▶ [The task]
The listing below should be written out word for word, with its pictures removed.

▶ [Supplied information]

================

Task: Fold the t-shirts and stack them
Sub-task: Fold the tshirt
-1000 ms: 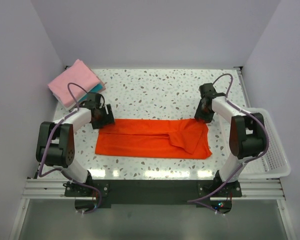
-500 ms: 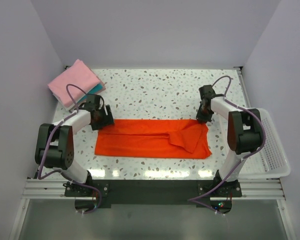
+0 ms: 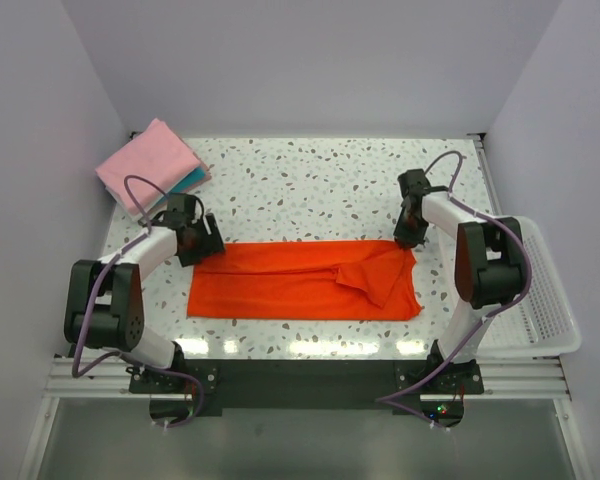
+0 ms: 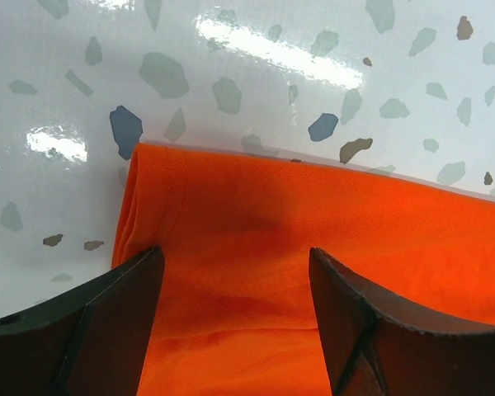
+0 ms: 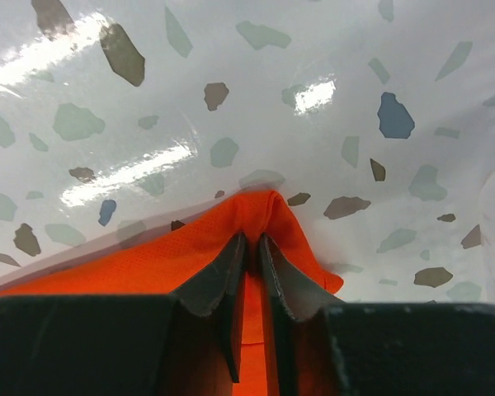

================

▶ [Exercise solution]
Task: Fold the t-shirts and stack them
Sub-task: Fold the tshirt
-1000 ms: 
-500 ms: 
+0 ms: 
+0 ms: 
+0 ms: 

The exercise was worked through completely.